Leslie J Heinberg1, Kathleen Ashton.   

Abstract

BACKGROUND: Recent clinical guidelines have identified current alcohol or substance abuse as contraindications for weight loss surgery. Past research has indicated that a lifetime history of any substance use disorder is significantly greater in those seeking weight loss surgery than the population base rate. However, current substance abuse has been reported to be remarkably low (<1%). The objective was to examine whether a history of substance abuse/dependence is associated with differing weight loss outcomes after bariatric surgery.
METHODS: A total of 413 patients who had undergone weight loss surgery (75.8% women, 77.7% white, mean age 47.72 years, mean body mass index 50.27 kg/m(2)) at the Cleveland Clinic Bariatric and Metabolic Institute completed a psychological evaluation before surgery, and a history of substance abuse and/or dependence was determined.
RESULTS: A series of analyses of covariance examining group differences in the percentage of excess weight loss (%EWL) at 1, 3, 6 , 9, and 12 months after surgery were conducted comparing a history of substance abuse/dependence (SA+; n = 45) with the absence of a substance abuse/dependence history (SA-; n = 368), controlling for the baseline body mass index. The groups did not differ in the type of surgery or %EWL at 1 and 3 months of follow-up. However, after adjusting for the baseline body mass index, the patients with a substance abuse history had a significantly greater %EWL at 6 and 9 months postoperatively, with a trend toward significance at the 12-month follow-up visit.

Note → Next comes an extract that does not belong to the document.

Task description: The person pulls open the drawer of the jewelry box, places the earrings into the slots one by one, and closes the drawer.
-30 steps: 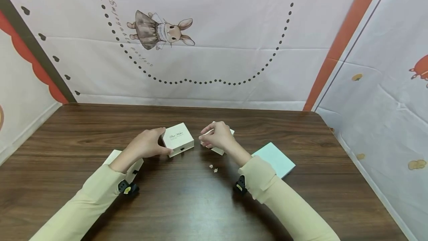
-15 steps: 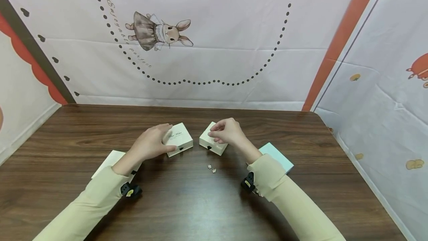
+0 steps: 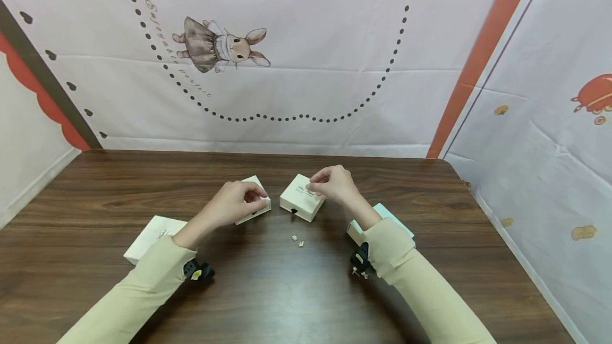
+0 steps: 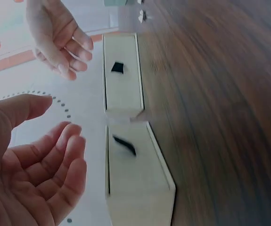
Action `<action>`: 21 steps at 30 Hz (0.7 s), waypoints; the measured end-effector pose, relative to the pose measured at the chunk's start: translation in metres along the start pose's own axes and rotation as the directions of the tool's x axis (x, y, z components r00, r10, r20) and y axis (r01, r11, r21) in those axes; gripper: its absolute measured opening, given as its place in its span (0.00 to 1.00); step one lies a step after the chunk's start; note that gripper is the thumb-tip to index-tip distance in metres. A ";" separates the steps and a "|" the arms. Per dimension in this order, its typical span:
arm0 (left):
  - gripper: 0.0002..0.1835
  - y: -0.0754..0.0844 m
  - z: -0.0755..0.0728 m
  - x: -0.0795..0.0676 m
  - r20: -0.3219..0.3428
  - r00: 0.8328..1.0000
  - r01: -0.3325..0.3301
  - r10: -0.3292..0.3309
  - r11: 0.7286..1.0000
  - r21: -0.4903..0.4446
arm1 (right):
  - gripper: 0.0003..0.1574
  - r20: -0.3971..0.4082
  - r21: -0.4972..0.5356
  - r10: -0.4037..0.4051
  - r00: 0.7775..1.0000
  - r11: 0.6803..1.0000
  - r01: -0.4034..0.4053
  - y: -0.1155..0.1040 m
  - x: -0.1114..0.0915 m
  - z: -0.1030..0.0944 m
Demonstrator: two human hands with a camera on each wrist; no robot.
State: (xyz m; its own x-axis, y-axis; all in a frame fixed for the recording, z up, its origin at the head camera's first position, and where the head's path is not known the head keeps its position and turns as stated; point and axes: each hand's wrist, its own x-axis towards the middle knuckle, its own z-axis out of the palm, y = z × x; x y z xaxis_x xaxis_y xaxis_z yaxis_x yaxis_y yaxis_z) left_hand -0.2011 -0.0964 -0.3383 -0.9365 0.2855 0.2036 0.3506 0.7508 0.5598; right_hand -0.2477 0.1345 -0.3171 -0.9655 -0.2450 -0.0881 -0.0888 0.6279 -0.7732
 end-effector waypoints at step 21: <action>0.10 0.025 0.040 0.017 0.192 0.971 0.143 -0.142 0.990 0.009 | 0.25 -0.002 0.056 0.008 1.000 0.998 -0.008 0.024 0.005 0.006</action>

CONCLUSION: Patients with a substance abuse/dependence history had a greater %EWL from 6 months postoperatively onward. Future research should examine longer term outcomes among SA+ patients and the possible explanations for their short-term improved outcomes compared with SA- patients. Copyright 2010 American Society for Metabolic and Bariatric Surgery. Published by Elsevier Inc. All rights reserved.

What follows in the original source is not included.